EXERCISE:
All of the data below should come back exactly as written, minus its images.
(MATERIAL PROVIDED)
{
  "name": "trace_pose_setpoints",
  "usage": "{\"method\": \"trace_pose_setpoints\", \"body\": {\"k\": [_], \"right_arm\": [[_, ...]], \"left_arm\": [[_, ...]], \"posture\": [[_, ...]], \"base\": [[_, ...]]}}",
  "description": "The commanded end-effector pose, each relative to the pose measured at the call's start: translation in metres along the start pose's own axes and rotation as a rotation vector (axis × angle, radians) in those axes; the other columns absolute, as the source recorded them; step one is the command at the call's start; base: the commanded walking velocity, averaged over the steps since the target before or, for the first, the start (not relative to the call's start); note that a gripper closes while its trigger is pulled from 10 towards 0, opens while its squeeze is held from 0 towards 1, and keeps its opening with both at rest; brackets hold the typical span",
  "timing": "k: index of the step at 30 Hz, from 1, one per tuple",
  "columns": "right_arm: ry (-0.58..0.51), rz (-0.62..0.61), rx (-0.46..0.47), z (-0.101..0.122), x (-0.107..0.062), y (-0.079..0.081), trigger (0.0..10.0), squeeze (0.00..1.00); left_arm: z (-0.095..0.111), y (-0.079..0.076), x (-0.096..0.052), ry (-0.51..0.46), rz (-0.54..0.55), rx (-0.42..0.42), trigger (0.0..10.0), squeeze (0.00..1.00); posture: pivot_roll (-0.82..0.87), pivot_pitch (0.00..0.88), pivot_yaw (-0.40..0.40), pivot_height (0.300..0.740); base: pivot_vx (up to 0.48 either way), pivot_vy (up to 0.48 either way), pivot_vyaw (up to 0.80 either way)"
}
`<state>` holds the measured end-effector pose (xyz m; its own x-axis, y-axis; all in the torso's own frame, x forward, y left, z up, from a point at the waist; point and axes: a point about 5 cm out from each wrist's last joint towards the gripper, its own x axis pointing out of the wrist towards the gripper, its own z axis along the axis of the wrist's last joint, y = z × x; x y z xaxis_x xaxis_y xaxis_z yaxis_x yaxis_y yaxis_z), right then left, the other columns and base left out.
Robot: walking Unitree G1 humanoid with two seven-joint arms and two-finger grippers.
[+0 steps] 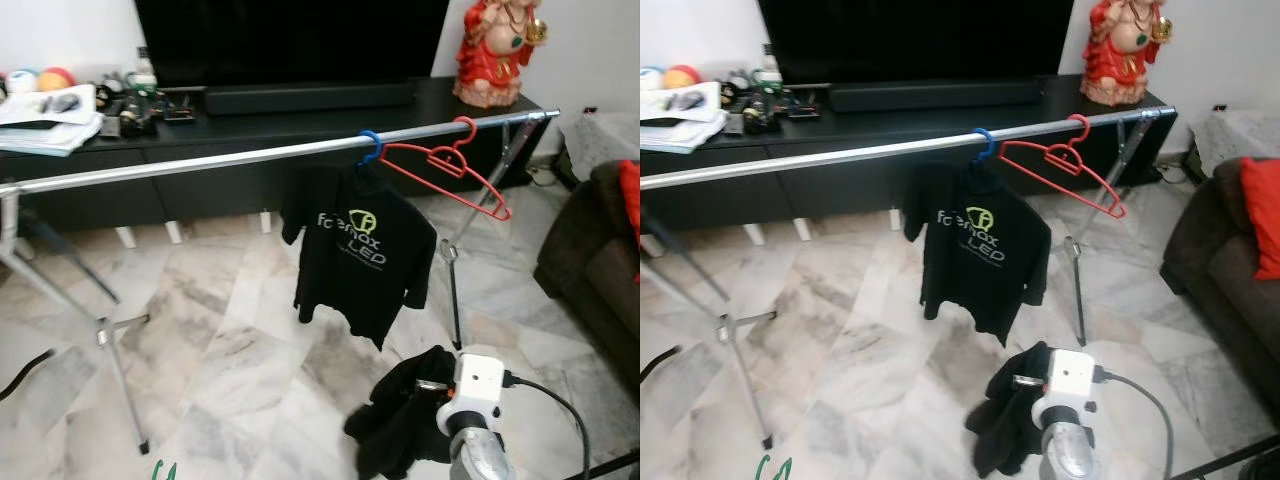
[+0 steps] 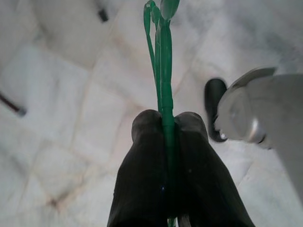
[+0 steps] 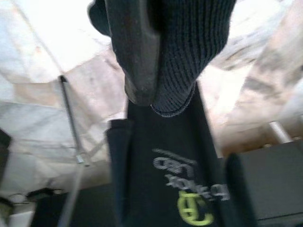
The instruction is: Hang hanger
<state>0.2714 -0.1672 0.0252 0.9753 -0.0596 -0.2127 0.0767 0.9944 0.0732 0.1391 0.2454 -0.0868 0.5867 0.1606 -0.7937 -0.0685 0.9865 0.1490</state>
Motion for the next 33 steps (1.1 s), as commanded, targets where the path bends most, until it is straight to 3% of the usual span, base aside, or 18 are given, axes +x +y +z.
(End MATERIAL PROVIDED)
ANSWER AREA:
{
  "name": "trace_pose_setpoints",
  "usage": "{\"method\": \"trace_pose_setpoints\", \"body\": {\"k\": [_], \"right_arm\": [[_, ...]], \"left_arm\": [[_, ...]], \"posture\": [[_, ...]], \"base\": [[_, ...]]}}",
  "description": "The commanded end-effector pose, each relative to the pose measured at the call's start: translation in metres along the start pose's own axes and rotation as a rotation vector (axis × angle, radians) in those axes; the other columns absolute, as the source recorded them; step one is the command at the call's start; base: the commanded walking velocity, averaged over the steps since the target before or, for the first, the start (not relative to the call's start); note that a gripper closes while its trigger is pulled from 10 towards 0, opens while its squeeze is held from 0 towards 1, and keeps its opening with both at rest; brackets hold the typical span",
  "timing": "k: index of the step at 30 Hz, from 1, one per tuple",
  "columns": "right_arm: ry (-0.58..0.51), rz (-0.62..0.61), rx (-0.46..0.47), z (-0.101..0.122), x (-0.107..0.062), y (-0.079..0.081), trigger (0.0..10.0), squeeze (0.00..1.00); left_arm: z (-0.095..0.111), y (-0.079..0.076), x (-0.096..0.052), ry (-0.51..0.46), rz (-0.54..0.55), rx (-0.42..0.42), trigger (0.0..10.0), squeeze (0.00..1.00); posture: pivot_roll (-0.82..0.87), pivot_pitch (0.00..0.88), pivot_yaw (-0.40..0.40), pivot_height (0.300..0.740); base: pivot_vx (up to 0.48 either way), pivot_vy (up to 0.48 either way), pivot_vyaw (up to 0.80 either way)"
}
`<state>` holds the measured end-effector pose (xyz m; its own x-axis, y-axis; all in the torso's own frame, x forward, y left, z up, from a point at the waist; point and axes: a point about 5 cm out from each wrist's last joint towards the gripper, its own x axis pointing out of the wrist towards the gripper, its own z axis along the axis of the wrist's last joint, y = z × x; x y z xaxis_x xaxis_y xaxis_z yaxis_x yaxis_y yaxis_z), right then left, the other columns and base left out.
Robot: walking Unitree G1 humanoid with two seven-joint arms and two-finger grippers.
[+0 steps] 
[+0 steps] 
[+0 steps] 
The instruction is: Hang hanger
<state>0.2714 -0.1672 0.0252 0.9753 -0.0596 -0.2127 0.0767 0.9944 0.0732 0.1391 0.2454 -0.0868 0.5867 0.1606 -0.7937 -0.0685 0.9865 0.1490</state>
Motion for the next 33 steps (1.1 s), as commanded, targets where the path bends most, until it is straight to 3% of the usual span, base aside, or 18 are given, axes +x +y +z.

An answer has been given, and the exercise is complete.